Problem to solve —
Report every line of the data where the string "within" appears.

Collection entries
◇ ◇ ◇

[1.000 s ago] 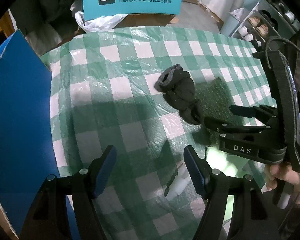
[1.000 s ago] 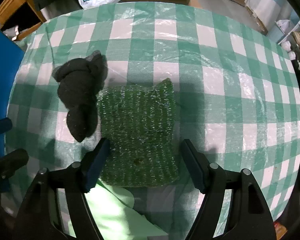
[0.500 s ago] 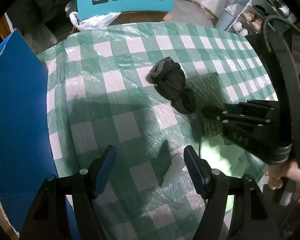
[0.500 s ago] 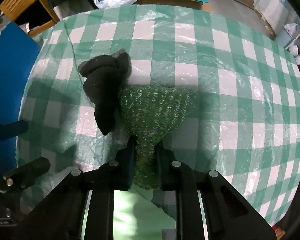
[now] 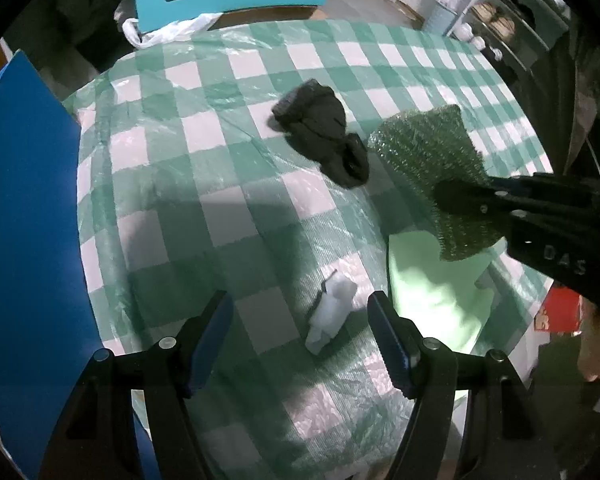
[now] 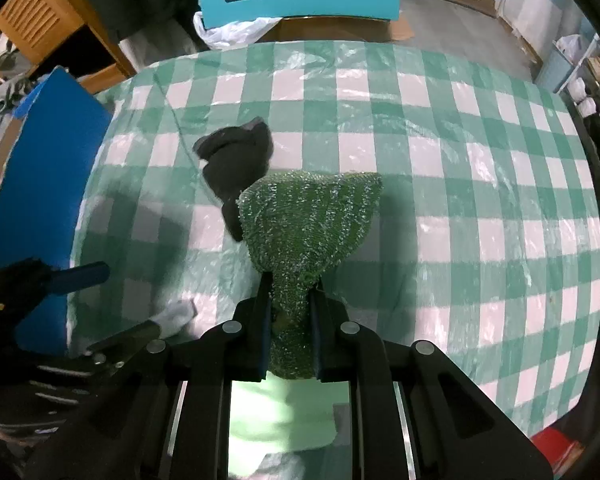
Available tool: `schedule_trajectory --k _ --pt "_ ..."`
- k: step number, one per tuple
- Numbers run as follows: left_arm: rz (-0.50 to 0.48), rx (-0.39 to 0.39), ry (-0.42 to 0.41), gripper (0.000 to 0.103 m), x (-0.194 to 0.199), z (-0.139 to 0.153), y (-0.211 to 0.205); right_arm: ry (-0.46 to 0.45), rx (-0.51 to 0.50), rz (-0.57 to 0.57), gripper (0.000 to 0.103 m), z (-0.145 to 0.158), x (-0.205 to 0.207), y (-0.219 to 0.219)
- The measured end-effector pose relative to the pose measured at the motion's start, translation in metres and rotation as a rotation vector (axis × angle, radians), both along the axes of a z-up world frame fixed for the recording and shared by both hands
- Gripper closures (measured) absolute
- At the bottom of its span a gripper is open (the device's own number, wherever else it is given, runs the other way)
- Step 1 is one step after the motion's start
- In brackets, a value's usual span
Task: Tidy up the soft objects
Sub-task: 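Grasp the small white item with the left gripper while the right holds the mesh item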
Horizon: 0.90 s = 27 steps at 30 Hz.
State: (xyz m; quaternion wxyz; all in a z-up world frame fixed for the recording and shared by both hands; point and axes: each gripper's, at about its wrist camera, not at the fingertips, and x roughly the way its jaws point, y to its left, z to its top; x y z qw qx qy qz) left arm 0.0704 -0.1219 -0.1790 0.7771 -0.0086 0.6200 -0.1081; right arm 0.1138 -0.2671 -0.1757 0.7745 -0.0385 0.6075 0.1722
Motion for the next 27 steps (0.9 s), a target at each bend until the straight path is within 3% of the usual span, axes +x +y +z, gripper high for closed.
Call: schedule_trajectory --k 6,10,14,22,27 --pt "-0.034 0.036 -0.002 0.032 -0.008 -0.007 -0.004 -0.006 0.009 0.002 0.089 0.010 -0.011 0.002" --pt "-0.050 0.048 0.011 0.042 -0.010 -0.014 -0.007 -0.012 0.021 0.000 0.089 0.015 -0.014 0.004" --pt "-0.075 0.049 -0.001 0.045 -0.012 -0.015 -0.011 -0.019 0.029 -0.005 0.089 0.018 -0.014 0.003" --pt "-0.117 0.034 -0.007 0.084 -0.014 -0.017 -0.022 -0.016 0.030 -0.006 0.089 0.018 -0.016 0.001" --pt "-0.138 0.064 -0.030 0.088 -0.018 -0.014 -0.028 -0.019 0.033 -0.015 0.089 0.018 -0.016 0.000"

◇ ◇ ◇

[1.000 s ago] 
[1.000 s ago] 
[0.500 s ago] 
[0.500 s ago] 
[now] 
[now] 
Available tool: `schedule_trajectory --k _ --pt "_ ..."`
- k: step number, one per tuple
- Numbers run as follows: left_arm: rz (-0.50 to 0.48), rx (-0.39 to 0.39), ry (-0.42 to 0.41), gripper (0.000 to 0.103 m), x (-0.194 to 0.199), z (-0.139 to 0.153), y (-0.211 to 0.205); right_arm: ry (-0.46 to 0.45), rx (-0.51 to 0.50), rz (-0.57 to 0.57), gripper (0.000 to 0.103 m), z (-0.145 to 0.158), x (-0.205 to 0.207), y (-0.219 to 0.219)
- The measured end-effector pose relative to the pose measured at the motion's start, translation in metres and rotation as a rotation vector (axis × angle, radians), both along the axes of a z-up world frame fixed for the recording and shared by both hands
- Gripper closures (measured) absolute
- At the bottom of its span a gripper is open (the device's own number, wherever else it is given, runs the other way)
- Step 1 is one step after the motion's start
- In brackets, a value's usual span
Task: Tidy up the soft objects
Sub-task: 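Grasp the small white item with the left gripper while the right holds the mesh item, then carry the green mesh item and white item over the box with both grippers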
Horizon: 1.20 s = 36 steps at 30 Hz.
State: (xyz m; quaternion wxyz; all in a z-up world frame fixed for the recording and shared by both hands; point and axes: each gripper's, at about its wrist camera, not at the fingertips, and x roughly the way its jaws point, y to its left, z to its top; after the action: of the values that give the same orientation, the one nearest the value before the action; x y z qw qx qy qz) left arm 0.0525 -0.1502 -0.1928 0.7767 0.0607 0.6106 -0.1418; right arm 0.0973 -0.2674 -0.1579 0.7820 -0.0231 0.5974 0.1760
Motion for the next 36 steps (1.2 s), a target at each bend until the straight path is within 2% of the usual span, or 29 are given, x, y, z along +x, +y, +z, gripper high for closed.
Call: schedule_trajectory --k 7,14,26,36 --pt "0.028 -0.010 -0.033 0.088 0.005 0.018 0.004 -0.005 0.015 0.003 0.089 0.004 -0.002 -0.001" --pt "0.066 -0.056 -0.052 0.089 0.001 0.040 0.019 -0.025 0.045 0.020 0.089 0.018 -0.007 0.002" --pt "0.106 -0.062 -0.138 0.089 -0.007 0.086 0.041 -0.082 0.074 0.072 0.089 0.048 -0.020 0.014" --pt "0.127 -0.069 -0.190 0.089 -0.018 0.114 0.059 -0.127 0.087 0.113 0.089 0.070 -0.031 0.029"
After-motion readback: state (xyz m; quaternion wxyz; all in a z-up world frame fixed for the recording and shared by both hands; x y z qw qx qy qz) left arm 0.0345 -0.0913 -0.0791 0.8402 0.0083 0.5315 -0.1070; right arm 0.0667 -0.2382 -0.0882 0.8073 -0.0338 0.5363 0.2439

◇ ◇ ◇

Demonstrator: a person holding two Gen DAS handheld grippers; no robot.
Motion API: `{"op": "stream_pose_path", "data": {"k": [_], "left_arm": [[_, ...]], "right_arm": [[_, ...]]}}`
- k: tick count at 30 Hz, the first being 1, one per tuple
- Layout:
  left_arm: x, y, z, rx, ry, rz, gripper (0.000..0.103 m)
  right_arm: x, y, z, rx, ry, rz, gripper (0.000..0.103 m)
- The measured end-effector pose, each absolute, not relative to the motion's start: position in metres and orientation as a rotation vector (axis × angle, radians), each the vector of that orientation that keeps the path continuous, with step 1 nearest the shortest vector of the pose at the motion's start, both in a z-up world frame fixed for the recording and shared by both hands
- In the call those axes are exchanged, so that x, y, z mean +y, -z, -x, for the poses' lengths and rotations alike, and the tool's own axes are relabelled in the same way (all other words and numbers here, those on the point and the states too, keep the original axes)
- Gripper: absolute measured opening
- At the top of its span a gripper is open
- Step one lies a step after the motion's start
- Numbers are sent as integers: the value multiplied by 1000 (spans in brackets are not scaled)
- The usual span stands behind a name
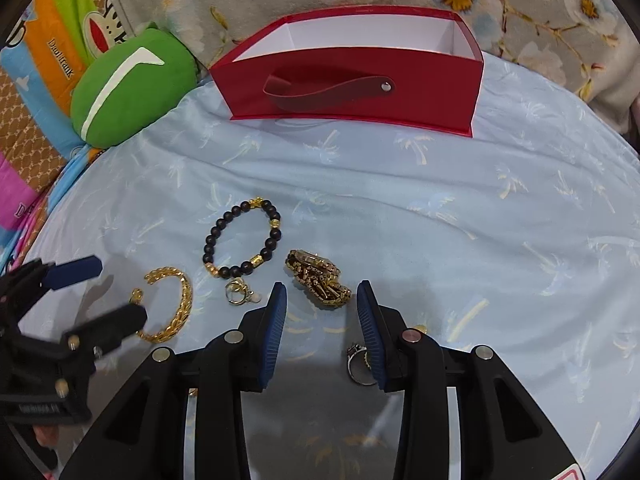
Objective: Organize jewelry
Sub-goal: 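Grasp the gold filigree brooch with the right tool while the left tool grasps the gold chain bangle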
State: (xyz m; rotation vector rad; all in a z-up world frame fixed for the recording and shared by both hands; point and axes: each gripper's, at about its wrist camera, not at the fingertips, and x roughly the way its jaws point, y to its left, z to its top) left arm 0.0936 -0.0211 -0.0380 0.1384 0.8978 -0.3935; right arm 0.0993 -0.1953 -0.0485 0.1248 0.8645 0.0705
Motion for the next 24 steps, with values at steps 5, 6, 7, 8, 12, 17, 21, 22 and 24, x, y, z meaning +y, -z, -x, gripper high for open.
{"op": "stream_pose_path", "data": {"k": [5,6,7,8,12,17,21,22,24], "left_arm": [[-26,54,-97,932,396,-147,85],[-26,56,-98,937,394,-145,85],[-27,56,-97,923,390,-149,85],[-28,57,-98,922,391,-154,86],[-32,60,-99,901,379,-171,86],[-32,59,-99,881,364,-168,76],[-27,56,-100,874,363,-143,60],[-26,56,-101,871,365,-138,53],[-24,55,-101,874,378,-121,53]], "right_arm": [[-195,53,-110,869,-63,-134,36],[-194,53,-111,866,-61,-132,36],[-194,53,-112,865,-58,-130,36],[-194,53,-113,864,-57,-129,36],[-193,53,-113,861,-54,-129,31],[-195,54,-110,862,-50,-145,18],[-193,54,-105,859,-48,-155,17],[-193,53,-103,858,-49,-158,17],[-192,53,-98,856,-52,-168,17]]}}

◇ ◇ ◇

Solution to this problem —
Motion for the next 27 steps (0.9 s), a target at each bend until the straight path is within 3% of the usual span, axes +x +y +z, gripper high for closed.
Motion for the next 36 steps (1.2 s), a target at each bend until the straight path is within 2% of the usual span, or 29 are given, x, y, z along +x, +y, +z, gripper high for closed.

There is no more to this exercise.